### [Dataset records]
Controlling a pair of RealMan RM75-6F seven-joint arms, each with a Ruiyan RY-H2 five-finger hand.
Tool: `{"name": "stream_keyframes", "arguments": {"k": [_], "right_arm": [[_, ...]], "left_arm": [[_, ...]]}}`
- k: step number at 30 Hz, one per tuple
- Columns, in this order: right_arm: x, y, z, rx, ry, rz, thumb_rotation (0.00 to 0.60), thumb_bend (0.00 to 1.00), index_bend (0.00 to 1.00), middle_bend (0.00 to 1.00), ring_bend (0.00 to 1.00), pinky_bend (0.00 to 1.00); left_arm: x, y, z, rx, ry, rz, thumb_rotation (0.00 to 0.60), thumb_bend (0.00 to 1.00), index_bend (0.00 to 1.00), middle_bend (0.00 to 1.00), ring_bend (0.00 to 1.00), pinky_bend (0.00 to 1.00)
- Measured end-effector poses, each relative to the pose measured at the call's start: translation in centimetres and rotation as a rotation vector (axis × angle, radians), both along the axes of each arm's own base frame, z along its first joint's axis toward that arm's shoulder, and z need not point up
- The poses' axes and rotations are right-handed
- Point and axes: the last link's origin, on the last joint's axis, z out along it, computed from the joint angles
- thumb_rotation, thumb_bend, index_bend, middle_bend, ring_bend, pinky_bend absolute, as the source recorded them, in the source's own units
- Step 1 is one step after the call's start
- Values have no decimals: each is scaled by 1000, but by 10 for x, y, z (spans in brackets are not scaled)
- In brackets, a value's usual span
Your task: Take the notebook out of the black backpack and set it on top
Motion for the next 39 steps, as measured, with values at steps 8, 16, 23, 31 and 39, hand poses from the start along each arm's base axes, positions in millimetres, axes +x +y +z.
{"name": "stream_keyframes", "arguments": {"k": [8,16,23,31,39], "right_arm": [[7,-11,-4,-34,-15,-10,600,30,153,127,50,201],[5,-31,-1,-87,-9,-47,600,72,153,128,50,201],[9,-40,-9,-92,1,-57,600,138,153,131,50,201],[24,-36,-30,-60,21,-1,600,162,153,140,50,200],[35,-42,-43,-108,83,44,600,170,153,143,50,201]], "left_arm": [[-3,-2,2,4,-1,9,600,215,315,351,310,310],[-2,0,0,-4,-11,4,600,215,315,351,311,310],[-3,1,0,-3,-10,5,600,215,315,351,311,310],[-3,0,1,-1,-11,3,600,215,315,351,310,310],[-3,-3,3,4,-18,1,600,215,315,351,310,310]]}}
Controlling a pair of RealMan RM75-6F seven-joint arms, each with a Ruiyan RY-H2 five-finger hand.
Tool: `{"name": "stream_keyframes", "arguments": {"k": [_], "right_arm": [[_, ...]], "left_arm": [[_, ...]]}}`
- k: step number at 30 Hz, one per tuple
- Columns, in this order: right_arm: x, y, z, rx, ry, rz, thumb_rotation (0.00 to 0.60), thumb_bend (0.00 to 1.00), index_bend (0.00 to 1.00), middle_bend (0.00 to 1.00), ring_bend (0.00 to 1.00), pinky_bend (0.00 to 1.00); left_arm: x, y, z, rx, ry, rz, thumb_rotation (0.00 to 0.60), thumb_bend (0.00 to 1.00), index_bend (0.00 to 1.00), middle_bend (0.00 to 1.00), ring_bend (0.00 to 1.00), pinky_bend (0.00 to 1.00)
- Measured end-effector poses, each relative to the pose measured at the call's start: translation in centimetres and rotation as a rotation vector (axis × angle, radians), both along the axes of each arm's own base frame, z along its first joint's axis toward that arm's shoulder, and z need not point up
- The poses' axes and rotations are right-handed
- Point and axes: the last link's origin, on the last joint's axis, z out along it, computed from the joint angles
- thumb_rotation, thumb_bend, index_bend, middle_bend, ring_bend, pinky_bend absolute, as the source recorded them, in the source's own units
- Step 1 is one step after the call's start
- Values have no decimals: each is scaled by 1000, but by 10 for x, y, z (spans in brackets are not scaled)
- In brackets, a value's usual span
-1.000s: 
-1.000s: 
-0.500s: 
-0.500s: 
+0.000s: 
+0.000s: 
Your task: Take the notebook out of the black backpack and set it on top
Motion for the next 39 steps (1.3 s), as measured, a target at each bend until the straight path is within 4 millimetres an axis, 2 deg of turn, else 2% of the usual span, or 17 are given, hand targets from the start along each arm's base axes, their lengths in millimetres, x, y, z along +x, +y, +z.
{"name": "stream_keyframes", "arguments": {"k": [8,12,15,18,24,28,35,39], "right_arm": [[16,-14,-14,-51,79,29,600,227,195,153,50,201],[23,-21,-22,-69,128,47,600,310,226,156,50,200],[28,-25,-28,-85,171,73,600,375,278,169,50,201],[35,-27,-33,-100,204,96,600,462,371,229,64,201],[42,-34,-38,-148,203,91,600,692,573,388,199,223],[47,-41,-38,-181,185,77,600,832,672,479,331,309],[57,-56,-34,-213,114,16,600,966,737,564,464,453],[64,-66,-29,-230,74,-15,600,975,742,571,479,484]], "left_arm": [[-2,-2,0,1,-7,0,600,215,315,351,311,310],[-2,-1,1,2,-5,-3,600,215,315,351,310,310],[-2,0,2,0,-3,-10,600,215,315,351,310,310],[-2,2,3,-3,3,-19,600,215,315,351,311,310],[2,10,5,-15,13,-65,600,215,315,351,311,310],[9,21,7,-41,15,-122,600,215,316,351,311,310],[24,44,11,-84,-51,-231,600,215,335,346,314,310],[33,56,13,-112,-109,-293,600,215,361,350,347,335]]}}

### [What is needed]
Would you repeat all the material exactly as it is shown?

### [Written reply]
Controlling a pair of RealMan RM75-6F seven-joint arms, each with a Ruiyan RY-H2 five-finger hand.
Tool: `{"name": "stream_keyframes", "arguments": {"k": [_], "right_arm": [[_, ...]], "left_arm": [[_, ...]]}}`
- k: step number at 30 Hz, one per tuple
- Columns, in this order: right_arm: x, y, z, rx, ry, rz, thumb_rotation (0.00 to 0.60), thumb_bend (0.00 to 1.00), index_bend (0.00 to 1.00), middle_bend (0.00 to 1.00), ring_bend (0.00 to 1.00), pinky_bend (0.00 to 1.00); left_arm: x, y, z, rx, ry, rz, thumb_rotation (0.00 to 0.60), thumb_bend (0.00 to 1.00), index_bend (0.00 to 1.00), middle_bend (0.00 to 1.00), ring_bend (0.00 to 1.00), pinky_bend (0.00 to 1.00)
- Measured end-effector poses, each relative to the pose measured at the call's start: translation in centimetres and rotation as a rotation vector (axis × angle, radians), both along the axes of each arm's own base frame, z along its first joint's axis toward that arm's shoulder, and z need not point up
- The poses' axes and rotations are right-handed
- Point and axes: the last link's origin, on the last joint's axis, z out along it, computed from the joint angles
- thumb_rotation, thumb_bend, index_bend, middle_bend, ring_bend, pinky_bend absolute, as the source recorded them, in the source's own units
- Step 1 is one step after the call's start
- Values have no decimals: each is scaled by 1000, but by 10 for x, y, z (spans in brackets are not scaled)
- In brackets, a value's usual span
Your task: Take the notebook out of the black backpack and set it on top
Motion for the next 39 steps, as measured, with values at steps 8, 16, 23, 31 and 39, hand poses from the start along each arm's base axes, positions in millimetres, axes +x +y +z.
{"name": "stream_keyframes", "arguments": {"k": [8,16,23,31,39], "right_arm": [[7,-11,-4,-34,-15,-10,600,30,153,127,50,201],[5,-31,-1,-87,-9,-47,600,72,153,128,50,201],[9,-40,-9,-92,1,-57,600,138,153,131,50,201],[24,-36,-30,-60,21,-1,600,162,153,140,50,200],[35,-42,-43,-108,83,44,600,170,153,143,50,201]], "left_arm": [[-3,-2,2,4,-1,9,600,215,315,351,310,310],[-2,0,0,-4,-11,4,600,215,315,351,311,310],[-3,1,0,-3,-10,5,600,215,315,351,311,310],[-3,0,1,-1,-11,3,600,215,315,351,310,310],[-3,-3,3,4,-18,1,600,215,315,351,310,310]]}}
Controlling a pair of RealMan RM75-6F seven-joint arms, each with a Ruiyan RY-H2 five-finger hand.
Tool: `{"name": "stream_keyframes", "arguments": {"k": [_], "right_arm": [[_, ...]], "left_arm": [[_, ...]]}}`
- k: step number at 30 Hz, one per tuple
- Columns, in this order: right_arm: x, y, z, rx, ry, rz, thumb_rotation (0.00 to 0.60), thumb_bend (0.00 to 1.00), index_bend (0.00 to 1.00), middle_bend (0.00 to 1.00), ring_bend (0.00 to 1.00), pinky_bend (0.00 to 1.00); left_arm: x, y, z, rx, ry, rz, thumb_rotation (0.00 to 0.60), thumb_bend (0.00 to 1.00), index_bend (0.00 to 1.00), middle_bend (0.00 to 1.00), ring_bend (0.00 to 1.00), pinky_bend (0.00 to 1.00)
- Measured end-effector poses, each relative to the pose measured at the call's start: translation in centimetres and rotation as a rotation vector (axis × angle, radians), both along the axes of each arm's own base frame, z along its first joint's axis toward that arm's shoulder, and z need not point up
- The poses' axes and rotations are right-handed
- Point and axes: the last link's origin, on the last joint's axis, z out along it, computed from the joint angles
- thumb_rotation, thumb_bend, index_bend, middle_bend, ring_bend, pinky_bend absolute, as the source recorded them, in the source's own units
- Step 1 is one step after the call's start
- Values have no decimals: each is scaled by 1000, but by 10 for x, y, z (spans in brackets are not scaled)
- In brackets, a value's usual span
-1.000s: 
-1.000s: 
-0.500s: 
-0.500s: 
+0.000s: 
+0.000s: 
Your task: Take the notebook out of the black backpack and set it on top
Motion for the next 39 steps (1.3 s), as measured, a target at each bend until the straight path is within 4 millimetres an axis, 2 deg of turn, else 2% of the usual span, or 17 are given, hand targets from the start along each arm's base axes, their lengths in millimetres, x, y, z along +x, +y, +z.
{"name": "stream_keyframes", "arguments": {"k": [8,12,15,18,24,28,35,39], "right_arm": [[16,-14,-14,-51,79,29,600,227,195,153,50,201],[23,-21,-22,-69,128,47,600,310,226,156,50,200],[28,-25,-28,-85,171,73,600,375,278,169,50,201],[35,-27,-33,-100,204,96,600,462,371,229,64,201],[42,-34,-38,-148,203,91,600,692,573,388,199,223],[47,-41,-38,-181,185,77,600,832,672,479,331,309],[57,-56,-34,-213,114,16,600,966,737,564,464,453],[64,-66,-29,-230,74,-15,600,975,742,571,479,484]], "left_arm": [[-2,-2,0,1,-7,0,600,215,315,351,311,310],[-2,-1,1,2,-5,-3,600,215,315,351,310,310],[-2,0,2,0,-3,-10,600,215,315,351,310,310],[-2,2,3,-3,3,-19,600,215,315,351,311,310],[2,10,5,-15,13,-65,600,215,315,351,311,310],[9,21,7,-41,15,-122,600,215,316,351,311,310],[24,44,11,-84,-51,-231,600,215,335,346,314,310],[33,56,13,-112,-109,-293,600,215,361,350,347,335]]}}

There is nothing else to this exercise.